# ForexFactory: Webscraping of Announcements


In order to let this code download announcement records within a given time window from forexfactory.com
1. Input year, month, and day of start date
2. Input year, month, and day of end date

3. Forex Factory reports announcements at UTC-5 (New York) time.
  * Set timezone_UStoITA = 0 if you wish to keep UTC-5 (New York)
  * Set timezone_UStoITA = 1 if you wish to convert timezone to UTC+1 (Rome)
---
Note that events on the first date before 08:00 Italian time will not be reported, because ForexFactory reports events at UTC-5 New-York time, and therefore, they will are reported in start_date-1




In [None]:
start_year = 2024
start_month = 1
start_day = 1
end_year = 2024
end_month = 2
end_day = 8
timezone_UStoITA = 1

Load packages and modules

You need the module beautifulsoup4 to scrape data from the webpage

You need the module cloudscraper to bypass Cloudflare protection

In [None]:
!pip install beautifulsoup4
!pip install cloudscraper
import cloudscraper
from bs4 import BeautifulSoup
import datetime as dt
from datetime import *
import pandas as pd
import pytz

Function **url_forexfactory** builds the last part of url string, which is
needed to access announcement records on a given day.

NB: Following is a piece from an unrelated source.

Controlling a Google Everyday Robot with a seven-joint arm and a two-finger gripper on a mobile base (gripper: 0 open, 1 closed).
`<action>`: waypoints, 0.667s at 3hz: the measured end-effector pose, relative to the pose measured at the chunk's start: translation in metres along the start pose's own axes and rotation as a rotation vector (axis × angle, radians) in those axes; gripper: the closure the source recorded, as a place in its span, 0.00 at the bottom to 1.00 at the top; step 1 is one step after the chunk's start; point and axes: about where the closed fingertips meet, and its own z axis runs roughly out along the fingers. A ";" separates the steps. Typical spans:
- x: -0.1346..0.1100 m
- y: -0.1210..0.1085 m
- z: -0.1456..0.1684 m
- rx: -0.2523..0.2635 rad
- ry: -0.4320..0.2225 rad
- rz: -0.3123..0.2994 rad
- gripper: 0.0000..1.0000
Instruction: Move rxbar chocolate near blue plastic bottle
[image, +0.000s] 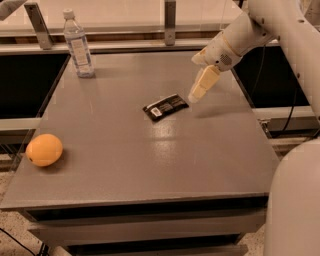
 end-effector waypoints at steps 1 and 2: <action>-0.015 0.014 0.021 -0.069 -0.050 -0.071 0.00; -0.022 0.027 0.039 -0.110 -0.055 -0.146 0.00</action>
Offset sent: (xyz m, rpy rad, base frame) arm -0.0333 0.0602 -0.0324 0.0153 -0.0259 0.2912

E.g., the url to access announcement records for 05-Feb-2024 is
https://www.forexfactory.com/calendar?day=Feb05.2024, the function builds string "calendar?day=Feb05.2024"

In [None]:
def url_forexfactory(data):
    month = data.strftime("%b")
    day = data.strftime("%d")
    year = data.year
    url_ff = f"calendar?day={month}{day}.{year}"
    return url_ff

Function **date_range** builds a list of the dates within the start_date and end_date boundaries

In [None]:
def date_range(start_date, end_date):
    date_list = []
    current_date = start_date
    while current_date < end_date:
        date_list.append(current_date)
        current_date += dt.timedelta(days=1)
    return date_list

The code recursively loops across each date within the provided time window, in order to retrieve announcement records. Each attribute of the announcement (e.g. currency, time) is stored in a list.

In [None]:
event_date = list()
event_time = list()
currency = list()
forecast = list()
previous = list()
actual = list()
impact = list()
event = list()
n_event = list()
start_date = dt.date(start_year,start_month,start_day)
end_date = dt.date(end_year,end_month,end_day)
date_list = date_range(start_date, end_date)
for j in date_list:
  date_url = url_forexfactory(j)
  scraper = cloudscraper.create_scraper()
  url = 'https://www.forexfactory.com/' + date_url
  page = scraper.get(url).text
  soup = BeautifulSoup(page, 'html.parser')
  table = soup.find('table', class_ = 'calendar__table')
  n_event = len(table.find_all('td', class_ = 'calendar__event'))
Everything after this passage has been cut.